**Your assignment**
In the data that follows, count the lines where "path" appears, and write only the number.

**Data records**

━━━━━━━━━━━━━━━━━━━━

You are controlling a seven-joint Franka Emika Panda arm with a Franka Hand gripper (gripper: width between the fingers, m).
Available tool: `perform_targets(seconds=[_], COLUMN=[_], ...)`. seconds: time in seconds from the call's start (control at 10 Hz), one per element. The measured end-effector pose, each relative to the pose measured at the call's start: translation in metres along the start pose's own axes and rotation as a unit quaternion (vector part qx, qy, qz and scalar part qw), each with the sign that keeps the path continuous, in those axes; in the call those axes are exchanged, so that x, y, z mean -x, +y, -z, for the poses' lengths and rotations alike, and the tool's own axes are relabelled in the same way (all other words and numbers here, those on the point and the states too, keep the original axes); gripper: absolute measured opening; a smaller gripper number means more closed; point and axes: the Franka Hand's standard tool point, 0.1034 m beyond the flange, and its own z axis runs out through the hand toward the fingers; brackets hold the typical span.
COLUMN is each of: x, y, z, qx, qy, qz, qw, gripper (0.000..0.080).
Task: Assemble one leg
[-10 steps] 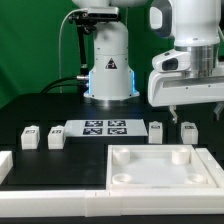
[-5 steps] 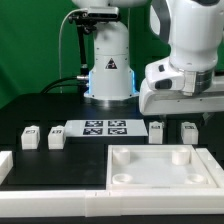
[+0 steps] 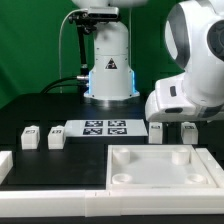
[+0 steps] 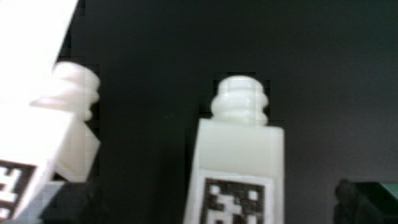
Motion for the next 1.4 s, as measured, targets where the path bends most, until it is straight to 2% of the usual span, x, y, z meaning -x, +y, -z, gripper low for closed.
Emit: perform_targets(seconds=[0.2,0.6,0.7,0.8,0.9,1.0,1.4], x=[0.0,-0.007,-0.007,-0.007,-0.007,-0.007,-0.007], y=[-0.006,-0.004,-0.004,-0.004,-0.004,-0.004,-0.004], z=[-0.004,-0.013,-0.013,-0.013,-0.013,-0.013,-0.013], qx=[0.004,0.002,0.002,0.002,0.002,0.002,0.002], qy=[0.001,0.002,0.002,0.002,0.002,0.002,0.002], qz=[0.003,0.001,0.001,0.001,0.001,0.001,0.001], qw=[1.0,1.0,1.0,1.0,1.0,1.0,1.0], gripper=[0.0649,0.0649,0.0513,0.0513,0.0373,0.0287,0.0287])
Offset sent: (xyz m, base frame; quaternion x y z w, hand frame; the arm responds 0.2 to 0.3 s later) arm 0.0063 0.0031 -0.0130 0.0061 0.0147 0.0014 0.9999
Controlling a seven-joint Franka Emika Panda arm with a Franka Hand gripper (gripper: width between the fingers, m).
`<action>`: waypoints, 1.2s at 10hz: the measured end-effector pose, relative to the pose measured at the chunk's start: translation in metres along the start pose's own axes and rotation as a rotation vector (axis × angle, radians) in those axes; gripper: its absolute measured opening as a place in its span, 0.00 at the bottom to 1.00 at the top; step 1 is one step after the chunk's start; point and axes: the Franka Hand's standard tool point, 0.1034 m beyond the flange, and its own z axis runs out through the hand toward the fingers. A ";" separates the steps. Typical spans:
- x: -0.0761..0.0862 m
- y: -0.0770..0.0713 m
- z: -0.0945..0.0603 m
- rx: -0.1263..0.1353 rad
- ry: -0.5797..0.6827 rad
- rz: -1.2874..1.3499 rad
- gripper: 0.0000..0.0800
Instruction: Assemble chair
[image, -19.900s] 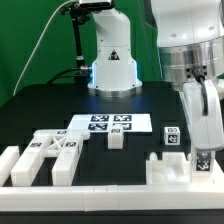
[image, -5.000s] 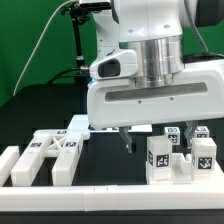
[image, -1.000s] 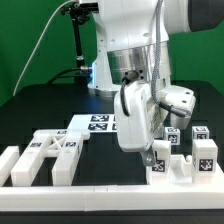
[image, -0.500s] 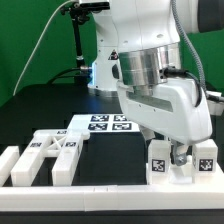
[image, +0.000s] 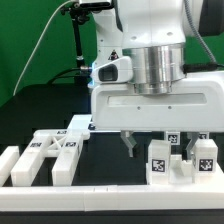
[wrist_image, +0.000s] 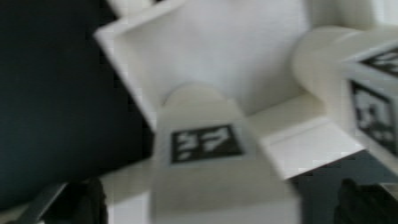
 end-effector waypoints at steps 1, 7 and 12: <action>0.000 0.000 0.000 -0.001 0.000 -0.004 0.69; 0.001 0.004 -0.001 -0.015 -0.033 0.564 0.36; -0.002 -0.001 -0.003 -0.015 -0.073 1.257 0.36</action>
Offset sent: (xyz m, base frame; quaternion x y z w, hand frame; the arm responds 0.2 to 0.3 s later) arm 0.0000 0.0000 0.0000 0.0000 0.0000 0.1938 0.9810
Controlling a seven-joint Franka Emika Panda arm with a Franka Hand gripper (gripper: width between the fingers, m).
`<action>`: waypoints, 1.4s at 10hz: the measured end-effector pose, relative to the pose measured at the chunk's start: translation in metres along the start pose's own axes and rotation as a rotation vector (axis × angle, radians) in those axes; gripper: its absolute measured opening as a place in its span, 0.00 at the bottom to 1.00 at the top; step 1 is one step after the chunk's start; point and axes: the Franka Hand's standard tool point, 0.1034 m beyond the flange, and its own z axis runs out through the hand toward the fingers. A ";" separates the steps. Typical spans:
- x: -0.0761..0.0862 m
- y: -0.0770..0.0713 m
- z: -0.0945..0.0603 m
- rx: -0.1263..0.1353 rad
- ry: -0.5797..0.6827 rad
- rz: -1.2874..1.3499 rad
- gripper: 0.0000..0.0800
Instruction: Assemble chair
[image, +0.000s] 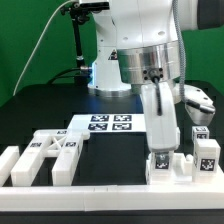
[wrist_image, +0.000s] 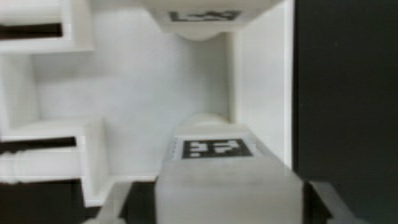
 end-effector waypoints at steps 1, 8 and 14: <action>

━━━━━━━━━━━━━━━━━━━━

**Answer to this task**
2